Aim of the exercise =>
From the entries below, return only the lines starting at the one that contains "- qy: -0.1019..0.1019" and ending at the one that contains "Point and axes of", exactly as they stand.
——————————
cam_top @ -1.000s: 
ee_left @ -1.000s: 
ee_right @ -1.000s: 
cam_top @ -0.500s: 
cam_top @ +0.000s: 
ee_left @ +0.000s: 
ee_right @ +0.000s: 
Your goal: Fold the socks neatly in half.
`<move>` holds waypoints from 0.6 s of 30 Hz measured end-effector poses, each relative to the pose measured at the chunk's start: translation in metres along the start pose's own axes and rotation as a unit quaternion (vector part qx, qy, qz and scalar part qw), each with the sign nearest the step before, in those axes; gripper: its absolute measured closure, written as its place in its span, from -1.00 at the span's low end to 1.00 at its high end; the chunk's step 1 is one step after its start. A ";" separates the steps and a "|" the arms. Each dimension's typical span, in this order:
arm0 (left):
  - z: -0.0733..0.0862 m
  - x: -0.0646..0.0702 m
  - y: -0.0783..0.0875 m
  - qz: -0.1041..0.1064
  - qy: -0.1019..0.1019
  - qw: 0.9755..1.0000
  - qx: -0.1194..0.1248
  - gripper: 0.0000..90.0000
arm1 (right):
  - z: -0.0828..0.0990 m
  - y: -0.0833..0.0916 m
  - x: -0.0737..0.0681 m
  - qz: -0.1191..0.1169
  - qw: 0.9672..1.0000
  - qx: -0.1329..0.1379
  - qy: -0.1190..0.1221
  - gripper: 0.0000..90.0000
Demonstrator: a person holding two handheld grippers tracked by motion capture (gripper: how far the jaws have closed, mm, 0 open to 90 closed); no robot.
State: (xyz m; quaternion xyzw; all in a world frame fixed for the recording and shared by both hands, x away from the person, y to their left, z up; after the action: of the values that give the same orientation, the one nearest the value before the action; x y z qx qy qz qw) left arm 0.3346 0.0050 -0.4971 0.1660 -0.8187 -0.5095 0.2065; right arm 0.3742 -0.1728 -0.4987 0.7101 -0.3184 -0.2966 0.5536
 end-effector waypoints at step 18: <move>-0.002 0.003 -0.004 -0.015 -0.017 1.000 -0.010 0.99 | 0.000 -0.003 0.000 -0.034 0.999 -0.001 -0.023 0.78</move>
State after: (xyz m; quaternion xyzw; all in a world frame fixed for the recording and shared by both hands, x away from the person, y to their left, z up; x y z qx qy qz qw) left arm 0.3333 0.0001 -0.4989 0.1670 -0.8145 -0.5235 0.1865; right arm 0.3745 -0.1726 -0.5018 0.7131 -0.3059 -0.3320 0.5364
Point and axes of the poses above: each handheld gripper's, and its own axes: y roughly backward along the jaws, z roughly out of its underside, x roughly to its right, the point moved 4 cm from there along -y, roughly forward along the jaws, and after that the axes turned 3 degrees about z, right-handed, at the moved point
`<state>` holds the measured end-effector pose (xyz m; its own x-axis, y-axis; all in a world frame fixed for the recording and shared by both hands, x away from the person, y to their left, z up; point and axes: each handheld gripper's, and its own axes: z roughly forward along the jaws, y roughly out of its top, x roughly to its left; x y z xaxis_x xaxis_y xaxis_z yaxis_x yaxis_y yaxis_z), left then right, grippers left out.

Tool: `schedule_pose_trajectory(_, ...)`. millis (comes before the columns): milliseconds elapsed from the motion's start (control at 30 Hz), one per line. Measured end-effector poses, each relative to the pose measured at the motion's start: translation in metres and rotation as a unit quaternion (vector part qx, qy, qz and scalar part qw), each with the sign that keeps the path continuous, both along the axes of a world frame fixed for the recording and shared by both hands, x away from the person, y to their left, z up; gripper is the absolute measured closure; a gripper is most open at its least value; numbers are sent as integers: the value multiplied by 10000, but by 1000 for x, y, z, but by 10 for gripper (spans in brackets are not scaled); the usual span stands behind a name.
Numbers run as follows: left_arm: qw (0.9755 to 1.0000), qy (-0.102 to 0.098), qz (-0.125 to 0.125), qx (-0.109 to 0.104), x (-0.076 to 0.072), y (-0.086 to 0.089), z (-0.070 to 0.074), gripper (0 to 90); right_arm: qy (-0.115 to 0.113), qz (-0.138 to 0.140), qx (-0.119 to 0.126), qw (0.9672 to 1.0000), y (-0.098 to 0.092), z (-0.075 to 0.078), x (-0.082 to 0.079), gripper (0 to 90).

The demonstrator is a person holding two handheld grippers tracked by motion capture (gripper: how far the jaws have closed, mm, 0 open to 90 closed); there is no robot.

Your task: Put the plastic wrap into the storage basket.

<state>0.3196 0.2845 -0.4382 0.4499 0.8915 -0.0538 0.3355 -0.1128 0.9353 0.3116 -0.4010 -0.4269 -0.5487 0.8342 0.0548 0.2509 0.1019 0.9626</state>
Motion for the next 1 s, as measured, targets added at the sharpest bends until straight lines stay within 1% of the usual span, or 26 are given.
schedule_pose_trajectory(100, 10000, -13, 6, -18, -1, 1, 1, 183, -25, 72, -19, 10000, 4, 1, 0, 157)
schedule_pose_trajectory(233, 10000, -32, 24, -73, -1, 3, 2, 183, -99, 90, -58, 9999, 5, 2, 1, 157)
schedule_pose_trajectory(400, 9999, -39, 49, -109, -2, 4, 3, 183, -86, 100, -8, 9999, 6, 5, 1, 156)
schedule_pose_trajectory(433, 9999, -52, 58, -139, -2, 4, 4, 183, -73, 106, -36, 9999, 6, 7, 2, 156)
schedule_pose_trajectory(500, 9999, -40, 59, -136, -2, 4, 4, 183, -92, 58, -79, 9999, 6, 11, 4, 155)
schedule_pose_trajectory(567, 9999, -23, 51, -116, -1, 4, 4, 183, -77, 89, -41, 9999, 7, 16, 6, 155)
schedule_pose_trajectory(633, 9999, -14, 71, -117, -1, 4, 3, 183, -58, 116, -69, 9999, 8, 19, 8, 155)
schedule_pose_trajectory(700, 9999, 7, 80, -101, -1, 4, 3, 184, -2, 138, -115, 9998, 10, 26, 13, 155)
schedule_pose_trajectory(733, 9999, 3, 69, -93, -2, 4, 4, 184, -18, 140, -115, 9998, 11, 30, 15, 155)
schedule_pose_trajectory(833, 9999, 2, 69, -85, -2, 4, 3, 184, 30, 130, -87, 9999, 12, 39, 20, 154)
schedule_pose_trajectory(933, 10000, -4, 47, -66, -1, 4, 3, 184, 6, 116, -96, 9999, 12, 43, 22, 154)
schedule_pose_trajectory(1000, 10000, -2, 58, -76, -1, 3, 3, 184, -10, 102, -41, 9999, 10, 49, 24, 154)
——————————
Answer for this exercise =>
  - qy: -0.1019..0.1019
  - qw: 0.9755..1.0000
  - qx: -0.1194..0.1248
  - gripper: 0.0000..90.0000
arm1 (right):
  - z: -0.0828..0.0990 m
  - y: -0.0833..0.0916 m
  - x: -0.0737..0.0681 m
  - qz: -0.1191..0.1169
  - qw: 0.9672..1.0000
  - qx: -0.1329..0.1379
  - qy: -0.1190..0.1221
  - gripper: 0.0000..90.0000
Demonstrator: a person holding two handheld grippers tracked by motion capture (gripper: how far the jaws have closed, mm, 0 open to 90 closed); no robot.
State: (xyz m; quaternion xyzw; all in a world frame fixed for the recording and shared by both hands, x away from the person, y to their left, z up; after the action: of the values that give the same orientation, the one nearest the value before the action; x y z qx qy qz qw) left arm 0.3346 0.0050 -0.4971 0.1660 -0.8187 -0.5095 0.2065; right arm 0.3742 -0.1728 -0.4987 0.7101 -0.3184 -0.2966 0.5536
 end-effector waypoints at step 18: <move>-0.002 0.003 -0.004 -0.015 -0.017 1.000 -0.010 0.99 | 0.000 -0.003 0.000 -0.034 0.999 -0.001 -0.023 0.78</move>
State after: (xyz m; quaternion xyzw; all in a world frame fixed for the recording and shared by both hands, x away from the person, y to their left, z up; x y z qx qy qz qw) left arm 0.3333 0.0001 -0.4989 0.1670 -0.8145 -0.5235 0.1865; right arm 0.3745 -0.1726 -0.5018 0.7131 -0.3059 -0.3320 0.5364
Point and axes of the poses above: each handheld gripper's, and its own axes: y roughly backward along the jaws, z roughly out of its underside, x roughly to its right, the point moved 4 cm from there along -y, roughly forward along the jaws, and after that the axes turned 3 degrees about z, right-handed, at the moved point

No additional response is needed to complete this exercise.